* Aim of the task
Copy out each line of the data that contains "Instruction".

(Recorded data)
══════

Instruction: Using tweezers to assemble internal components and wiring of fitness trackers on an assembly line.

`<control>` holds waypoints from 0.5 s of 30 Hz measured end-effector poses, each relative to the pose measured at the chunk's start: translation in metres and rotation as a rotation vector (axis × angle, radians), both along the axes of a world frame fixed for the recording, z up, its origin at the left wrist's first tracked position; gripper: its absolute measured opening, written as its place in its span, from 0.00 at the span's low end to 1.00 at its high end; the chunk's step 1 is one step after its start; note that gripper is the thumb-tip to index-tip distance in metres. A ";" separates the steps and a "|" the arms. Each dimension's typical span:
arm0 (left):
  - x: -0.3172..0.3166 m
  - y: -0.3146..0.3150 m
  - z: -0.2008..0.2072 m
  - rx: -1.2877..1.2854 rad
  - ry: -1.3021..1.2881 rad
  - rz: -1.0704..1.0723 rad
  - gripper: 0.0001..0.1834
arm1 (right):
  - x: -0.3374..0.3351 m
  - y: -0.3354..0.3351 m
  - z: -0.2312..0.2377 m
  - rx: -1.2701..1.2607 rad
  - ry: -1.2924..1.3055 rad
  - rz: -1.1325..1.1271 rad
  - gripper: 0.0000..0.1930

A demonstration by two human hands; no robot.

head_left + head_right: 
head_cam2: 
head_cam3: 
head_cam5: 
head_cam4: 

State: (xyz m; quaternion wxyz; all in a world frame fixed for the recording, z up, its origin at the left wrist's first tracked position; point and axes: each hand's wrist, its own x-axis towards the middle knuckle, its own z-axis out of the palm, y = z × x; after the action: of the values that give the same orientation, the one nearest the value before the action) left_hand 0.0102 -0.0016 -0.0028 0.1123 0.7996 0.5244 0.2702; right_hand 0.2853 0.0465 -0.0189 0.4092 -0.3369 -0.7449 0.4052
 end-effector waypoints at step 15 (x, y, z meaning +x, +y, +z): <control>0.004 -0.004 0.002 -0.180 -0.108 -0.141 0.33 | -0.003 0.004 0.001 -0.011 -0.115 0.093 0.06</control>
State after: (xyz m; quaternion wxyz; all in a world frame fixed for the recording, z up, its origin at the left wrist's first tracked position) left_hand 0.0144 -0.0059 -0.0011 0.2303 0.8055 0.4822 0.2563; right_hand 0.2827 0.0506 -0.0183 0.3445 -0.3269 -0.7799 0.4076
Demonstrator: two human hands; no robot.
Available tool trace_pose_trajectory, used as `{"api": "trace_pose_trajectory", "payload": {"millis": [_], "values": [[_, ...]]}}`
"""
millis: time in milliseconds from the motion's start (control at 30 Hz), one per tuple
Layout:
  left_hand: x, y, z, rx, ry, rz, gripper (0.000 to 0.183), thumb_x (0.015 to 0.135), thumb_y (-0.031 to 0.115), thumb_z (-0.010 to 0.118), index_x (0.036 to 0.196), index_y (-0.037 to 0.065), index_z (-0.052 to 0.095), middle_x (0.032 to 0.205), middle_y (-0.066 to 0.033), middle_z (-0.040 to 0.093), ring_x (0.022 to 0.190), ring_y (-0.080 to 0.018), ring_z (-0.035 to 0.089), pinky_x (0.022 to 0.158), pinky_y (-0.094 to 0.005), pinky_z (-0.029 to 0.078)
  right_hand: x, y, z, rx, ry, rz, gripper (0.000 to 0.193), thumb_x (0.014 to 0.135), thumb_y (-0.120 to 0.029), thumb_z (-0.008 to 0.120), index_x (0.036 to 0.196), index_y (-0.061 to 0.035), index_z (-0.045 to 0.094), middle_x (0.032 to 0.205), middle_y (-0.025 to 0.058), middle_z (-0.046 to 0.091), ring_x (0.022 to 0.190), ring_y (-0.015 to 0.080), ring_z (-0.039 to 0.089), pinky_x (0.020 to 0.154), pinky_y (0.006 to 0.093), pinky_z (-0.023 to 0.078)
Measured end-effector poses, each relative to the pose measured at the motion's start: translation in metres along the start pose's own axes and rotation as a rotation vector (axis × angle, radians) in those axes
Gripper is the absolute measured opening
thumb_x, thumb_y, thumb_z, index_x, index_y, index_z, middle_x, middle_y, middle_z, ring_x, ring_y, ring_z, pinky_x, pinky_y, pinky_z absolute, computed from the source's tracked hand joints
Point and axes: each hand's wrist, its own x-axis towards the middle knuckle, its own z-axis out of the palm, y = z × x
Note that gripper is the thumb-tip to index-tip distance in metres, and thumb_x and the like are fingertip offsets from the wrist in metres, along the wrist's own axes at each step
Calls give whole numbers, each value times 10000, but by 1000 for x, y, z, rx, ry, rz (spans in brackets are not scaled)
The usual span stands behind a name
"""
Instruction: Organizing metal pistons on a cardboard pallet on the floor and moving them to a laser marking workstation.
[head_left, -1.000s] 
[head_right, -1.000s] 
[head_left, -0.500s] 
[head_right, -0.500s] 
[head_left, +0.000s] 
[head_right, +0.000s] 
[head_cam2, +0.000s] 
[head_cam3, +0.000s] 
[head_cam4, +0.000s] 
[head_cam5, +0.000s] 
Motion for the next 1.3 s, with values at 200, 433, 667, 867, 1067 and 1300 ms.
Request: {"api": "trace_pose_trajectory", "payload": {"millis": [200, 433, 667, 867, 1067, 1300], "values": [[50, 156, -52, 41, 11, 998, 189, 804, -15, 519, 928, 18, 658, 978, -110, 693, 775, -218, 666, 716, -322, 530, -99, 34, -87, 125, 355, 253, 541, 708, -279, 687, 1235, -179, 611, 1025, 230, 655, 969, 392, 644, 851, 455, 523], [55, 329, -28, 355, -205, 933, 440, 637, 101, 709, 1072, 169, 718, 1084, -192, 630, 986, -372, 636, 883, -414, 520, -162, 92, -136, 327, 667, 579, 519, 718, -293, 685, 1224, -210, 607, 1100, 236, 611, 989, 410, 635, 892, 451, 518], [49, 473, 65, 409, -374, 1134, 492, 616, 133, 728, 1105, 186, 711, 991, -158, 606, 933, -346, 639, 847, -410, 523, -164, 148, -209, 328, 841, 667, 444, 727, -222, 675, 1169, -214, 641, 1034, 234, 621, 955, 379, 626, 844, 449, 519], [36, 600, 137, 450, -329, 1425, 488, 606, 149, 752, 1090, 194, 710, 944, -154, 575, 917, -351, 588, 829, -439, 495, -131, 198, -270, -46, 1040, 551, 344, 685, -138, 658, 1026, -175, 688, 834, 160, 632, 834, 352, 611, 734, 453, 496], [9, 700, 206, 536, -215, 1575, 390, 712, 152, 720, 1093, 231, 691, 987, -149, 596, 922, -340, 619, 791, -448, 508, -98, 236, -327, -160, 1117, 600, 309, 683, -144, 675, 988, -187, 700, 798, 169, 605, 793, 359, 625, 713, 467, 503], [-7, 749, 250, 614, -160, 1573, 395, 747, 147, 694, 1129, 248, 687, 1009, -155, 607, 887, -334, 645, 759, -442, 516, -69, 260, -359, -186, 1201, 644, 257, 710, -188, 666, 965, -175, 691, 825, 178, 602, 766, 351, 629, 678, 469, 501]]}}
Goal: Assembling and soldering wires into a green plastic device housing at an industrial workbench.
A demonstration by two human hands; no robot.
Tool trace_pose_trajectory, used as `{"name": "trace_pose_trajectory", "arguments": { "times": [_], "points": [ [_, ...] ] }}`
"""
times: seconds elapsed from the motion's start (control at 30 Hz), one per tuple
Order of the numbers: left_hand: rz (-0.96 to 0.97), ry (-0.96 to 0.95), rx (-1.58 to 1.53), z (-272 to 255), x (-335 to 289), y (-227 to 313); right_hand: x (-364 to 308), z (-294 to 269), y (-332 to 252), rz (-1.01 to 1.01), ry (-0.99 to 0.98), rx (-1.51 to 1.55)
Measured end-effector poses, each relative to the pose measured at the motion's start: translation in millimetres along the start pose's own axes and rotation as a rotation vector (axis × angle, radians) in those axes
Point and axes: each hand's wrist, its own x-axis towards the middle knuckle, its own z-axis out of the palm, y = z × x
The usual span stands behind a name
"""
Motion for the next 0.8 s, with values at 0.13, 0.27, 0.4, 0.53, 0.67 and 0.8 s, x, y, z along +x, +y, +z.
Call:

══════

* Solution below
Instruction: Using tweezers to assemble internal components and wiring of fitness trackers on an assembly line.
Instruction: Organizing metal pistons on a cardboard pallet on the floor and moving them to a laser marking workstation.

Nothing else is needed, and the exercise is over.